Exercise details: Scan the data for "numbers" and copy each matching line.

Recorded information:
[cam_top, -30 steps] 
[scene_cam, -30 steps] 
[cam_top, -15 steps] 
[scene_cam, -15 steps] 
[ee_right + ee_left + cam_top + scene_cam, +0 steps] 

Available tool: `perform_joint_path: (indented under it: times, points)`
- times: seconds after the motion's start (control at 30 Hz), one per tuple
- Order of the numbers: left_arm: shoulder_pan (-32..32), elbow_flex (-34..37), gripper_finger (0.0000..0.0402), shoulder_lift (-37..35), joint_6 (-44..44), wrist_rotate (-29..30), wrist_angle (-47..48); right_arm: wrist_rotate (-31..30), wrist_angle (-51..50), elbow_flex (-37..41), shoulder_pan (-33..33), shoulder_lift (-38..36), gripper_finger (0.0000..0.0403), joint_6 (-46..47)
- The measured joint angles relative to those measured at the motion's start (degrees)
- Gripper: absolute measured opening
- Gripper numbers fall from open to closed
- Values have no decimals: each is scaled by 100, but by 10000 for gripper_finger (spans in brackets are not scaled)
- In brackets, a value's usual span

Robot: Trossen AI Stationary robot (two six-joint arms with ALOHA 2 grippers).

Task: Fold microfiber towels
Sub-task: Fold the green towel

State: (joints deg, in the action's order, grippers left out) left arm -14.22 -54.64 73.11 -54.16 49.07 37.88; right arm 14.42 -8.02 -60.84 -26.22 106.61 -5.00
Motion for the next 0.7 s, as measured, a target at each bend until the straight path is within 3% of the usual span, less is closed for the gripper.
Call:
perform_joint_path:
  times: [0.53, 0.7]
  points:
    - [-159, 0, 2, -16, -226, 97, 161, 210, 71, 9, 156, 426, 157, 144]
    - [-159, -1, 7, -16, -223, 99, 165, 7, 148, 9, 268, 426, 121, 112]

Solution to the exercise:
- Order of the numbers: left_arm: shoulder_pan (-32..32), elbow_flex (-34..37), gripper_finger (0.0000..0.0402), shoulder_lift (-37..35), joint_6 (-44..44), wrist_rotate (-29..30), wrist_angle (-47..48); right_arm: wrist_rotate (-31..30), wrist_angle (-51..50), elbow_flex (-37..41), shoulder_pan (-33..33), shoulder_lift (-38..36), gripper_finger (0.0000..0.0403), joint_6 (-46..47)
- Gripper numbers fall from open to closed

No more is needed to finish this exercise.